Xynomic is highly dependent on the research, clinical and business development expertise of Yinglin Mark Xu, its Chairman, Chief Executive Officer, and President; Wentao Jason Wu, its Chief Operating Officer; Yong Cui, its Vice President of Chemistry, Manufacturing, and Controls; as well as the other principal members of its management, scientific, and clinical team. Xynomic has not entered into employment letter agreements with all of its executive officers. Under the employment letter agreements it has entered with its executive officers, any of them may terminate his or her employment with it at any time. Xynomic does not maintain key person insurance for any of its executives or other employees. In addition, Xynomic relies on consultants and advisors, including scientific and clinical advisors, to assist it in formulating its research, development, and commercialization strategy. Xynomic’s consultants and advisors may have commitments under consulting or advisory contracts with other entities that may limit their availability to Xynomic. If Xynomic is unable to continue to attract and retain high-quality personnel, its ability to pursue its growth strategy will be limited. While Xynomic is working on rectifying its failure to put proper employment arrangements in place in the past for certain senior management positions, it is uncertain that such failure could be retroactively rectified completely.

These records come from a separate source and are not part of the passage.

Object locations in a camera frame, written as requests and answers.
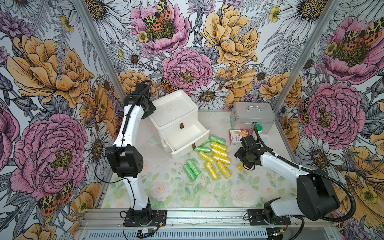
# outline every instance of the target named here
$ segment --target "table surface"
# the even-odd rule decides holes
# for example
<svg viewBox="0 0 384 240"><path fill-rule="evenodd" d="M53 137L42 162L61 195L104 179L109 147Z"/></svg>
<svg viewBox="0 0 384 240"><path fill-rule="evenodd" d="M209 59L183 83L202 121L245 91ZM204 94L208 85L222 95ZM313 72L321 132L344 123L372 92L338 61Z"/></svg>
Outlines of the table surface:
<svg viewBox="0 0 384 240"><path fill-rule="evenodd" d="M253 171L244 169L240 172L236 168L240 160L233 154L240 146L229 146L230 114L229 111L199 112L199 122L210 129L210 134L226 140L231 158L231 164L227 168L232 176L225 179L217 166L214 166L219 175L216 181L211 179L204 167L205 160L198 157L197 152L191 151L182 158L173 160L170 153L163 151L159 140L154 136L155 128L151 121L148 118L141 121L136 148L144 158L142 182L152 208L261 207L264 202L277 197L296 196L295 185L272 170L256 166ZM275 124L268 134L262 134L261 137L268 147L290 159ZM202 172L194 182L183 172L188 159L193 159ZM112 181L118 179L116 174L111 177ZM123 182L110 184L102 208L129 206L130 200Z"/></svg>

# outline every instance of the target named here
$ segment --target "yellow plastic bag roll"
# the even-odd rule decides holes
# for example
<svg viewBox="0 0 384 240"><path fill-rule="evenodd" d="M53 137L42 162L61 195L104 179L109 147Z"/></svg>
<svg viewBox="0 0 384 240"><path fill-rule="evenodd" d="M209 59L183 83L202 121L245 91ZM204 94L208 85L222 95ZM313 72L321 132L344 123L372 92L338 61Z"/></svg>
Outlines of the yellow plastic bag roll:
<svg viewBox="0 0 384 240"><path fill-rule="evenodd" d="M202 159L206 160L207 162L209 162L211 164L213 164L215 162L215 160L212 157L208 156L207 154L205 154L202 151L199 152L199 157L201 157Z"/></svg>
<svg viewBox="0 0 384 240"><path fill-rule="evenodd" d="M216 179L218 179L218 175L214 169L214 167L212 166L212 164L210 164L209 162L206 162L204 164L204 167L205 169L209 172L209 175L211 175L211 178L213 181L215 181Z"/></svg>
<svg viewBox="0 0 384 240"><path fill-rule="evenodd" d="M237 167L237 170L239 170L240 172L244 169L244 166L242 163L237 164L236 167Z"/></svg>
<svg viewBox="0 0 384 240"><path fill-rule="evenodd" d="M227 153L227 152L222 151L222 150L217 149L217 148L212 148L212 151L211 151L211 152L213 152L213 153L215 153L215 154L218 154L218 155L220 155L220 156L223 156L223 157L228 157L228 153Z"/></svg>
<svg viewBox="0 0 384 240"><path fill-rule="evenodd" d="M229 165L231 163L231 159L229 159L227 157L220 156L218 154L214 154L214 159L216 161L221 161L222 163L224 163L226 165Z"/></svg>
<svg viewBox="0 0 384 240"><path fill-rule="evenodd" d="M211 143L211 147L212 148L217 148L217 149L222 150L222 151L227 151L227 146L221 145L221 144L219 144L217 142L212 142Z"/></svg>
<svg viewBox="0 0 384 240"><path fill-rule="evenodd" d="M225 179L228 179L230 176L232 176L231 172L228 170L226 166L224 166L222 162L218 161L216 164L217 164L217 167L220 169L221 173L223 174L223 176L225 177Z"/></svg>

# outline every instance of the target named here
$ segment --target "bandage box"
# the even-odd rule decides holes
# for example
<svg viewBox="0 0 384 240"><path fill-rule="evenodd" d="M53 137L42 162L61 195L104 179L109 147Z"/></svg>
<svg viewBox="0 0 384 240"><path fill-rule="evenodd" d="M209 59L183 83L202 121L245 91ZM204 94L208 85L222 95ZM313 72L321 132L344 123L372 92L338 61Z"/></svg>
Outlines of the bandage box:
<svg viewBox="0 0 384 240"><path fill-rule="evenodd" d="M229 143L230 145L241 145L240 139L249 135L250 132L247 129L229 130Z"/></svg>

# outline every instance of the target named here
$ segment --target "open drawer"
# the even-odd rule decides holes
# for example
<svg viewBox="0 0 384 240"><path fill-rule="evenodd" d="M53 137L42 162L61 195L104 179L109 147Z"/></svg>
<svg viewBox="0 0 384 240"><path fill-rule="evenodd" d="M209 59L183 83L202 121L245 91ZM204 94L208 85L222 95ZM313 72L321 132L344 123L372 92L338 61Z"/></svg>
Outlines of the open drawer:
<svg viewBox="0 0 384 240"><path fill-rule="evenodd" d="M164 141L171 148L172 158L176 160L208 140L208 136L209 130L205 129L201 123L195 122Z"/></svg>

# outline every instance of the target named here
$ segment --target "case handle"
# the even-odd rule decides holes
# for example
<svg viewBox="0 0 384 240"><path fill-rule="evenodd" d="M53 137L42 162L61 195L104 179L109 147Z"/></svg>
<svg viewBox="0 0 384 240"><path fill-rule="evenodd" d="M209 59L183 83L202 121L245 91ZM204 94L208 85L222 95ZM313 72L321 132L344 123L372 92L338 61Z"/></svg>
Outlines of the case handle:
<svg viewBox="0 0 384 240"><path fill-rule="evenodd" d="M247 111L249 111L251 108L259 109L259 111L262 110L259 106L249 105L249 106L247 107Z"/></svg>

Recruiting and retaining qualified management, scientific, clinical, manufacturing, and sales and marketing personnel will also be critical to Xynomic’s success. The loss of the services of its executive officers or other key employees could impede the achievement of Xynomic’s research, development, and commercialization objectives and seriously harm its ability to successfully implement its business strategy. Furthermore, replacing executive officers and key employees may be difficult and may take an extended period of time because of the limited number of individuals in Xynomic’s industry with the breadth of skills and experience required to successfully develop, gain regulatory approval of, and commercialize drugs. Competition to hire from this limited pool is intense, and Xynomic may be unable to hire, train, retain, or motivate these key personnel on acceptable terms given the competition among numerous pharmaceutical and biotechnology companies for similar personnel. Xynomic also experiences competition for the hiring of scientific and clinical personnel from universities and research institutions. In addition, even though Dr. James Jiayuan Tong, the current Bison Chief Executive Officer, will remain as a Chief Strategy Officer at the combined entity, Xynomic’s management will be required to devote significant time to new compliance initiatives from its status as a U.S. public company, which may require it to recruit more management personnel. Failure to succeed in clinical trials may make it more challenging to recruit and retain qualified scientific personnel.  

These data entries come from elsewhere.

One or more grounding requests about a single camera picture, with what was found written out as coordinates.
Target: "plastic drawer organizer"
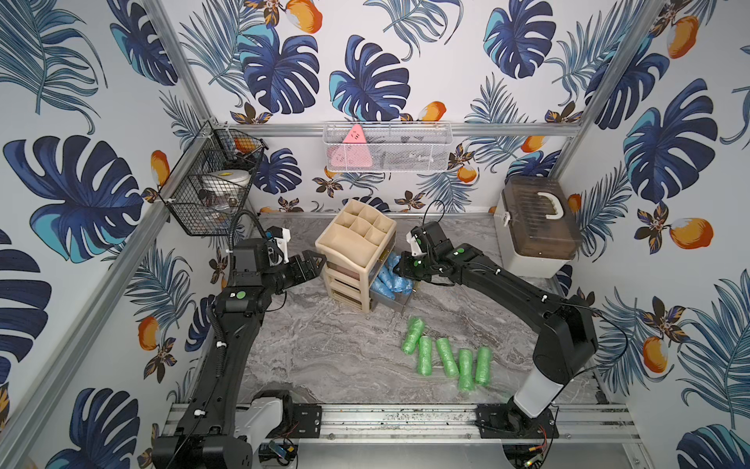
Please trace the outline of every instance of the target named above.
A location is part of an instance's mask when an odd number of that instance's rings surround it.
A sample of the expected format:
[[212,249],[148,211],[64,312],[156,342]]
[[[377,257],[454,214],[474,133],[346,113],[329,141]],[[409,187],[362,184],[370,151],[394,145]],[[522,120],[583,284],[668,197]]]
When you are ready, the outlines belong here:
[[370,285],[395,243],[396,222],[373,207],[350,200],[315,241],[328,259],[323,279],[328,295],[365,313]]

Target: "black wire basket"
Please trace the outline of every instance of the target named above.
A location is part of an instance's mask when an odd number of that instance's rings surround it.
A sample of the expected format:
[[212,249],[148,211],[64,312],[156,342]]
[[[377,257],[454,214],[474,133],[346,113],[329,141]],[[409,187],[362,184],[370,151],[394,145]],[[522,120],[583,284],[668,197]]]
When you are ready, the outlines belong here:
[[175,193],[162,201],[188,235],[228,236],[266,149],[241,131],[214,130]]

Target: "storage box with handle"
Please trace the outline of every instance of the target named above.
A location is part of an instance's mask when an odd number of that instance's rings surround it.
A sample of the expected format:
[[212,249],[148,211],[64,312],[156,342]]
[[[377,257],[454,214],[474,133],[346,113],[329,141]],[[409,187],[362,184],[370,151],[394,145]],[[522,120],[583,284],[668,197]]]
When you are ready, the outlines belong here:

Xynomic will need to develop and expand its business, and Xynomic may encounter difficulties in managing this development and expansion, which could disrupt its operations.

As of March 28, 2019, there were 25 full-time and 10 part-time employees and consultants in Xynomic’s total staff headcount of 35, and in connection with becoming a public company, it expects to increase its number of employees and the scope of its operations. To manage its anticipated development and expansion, Xynomic must continue to implement and improve its managerial, operational, and financial systems, expand its facilities and continue to recruit and train additional qualified personnel. Also, Xynomic’s management may need to divert a disproportionate amount of its attention away from its day-to-day activities and devote a substantial amount of time to managing these development activities. Due to its limited resources, Xynomic may not be able to effectively manage the expansion of its operations or recruit and train additional qualified personnel. If Xynomic’s management is unable to effectively manage its expected development and expansion, Xynomic’s expenses may increase more than expected, its ability to generate or increase its revenue could be reduced and Xynomic may not be able to implement its business strategy. Xynomic’s future financial performance and its ability to commercialize its drug candidates, if approved, and compete effectively will depend, in part, on its ability to effectively manage the future development and expansion of its company.  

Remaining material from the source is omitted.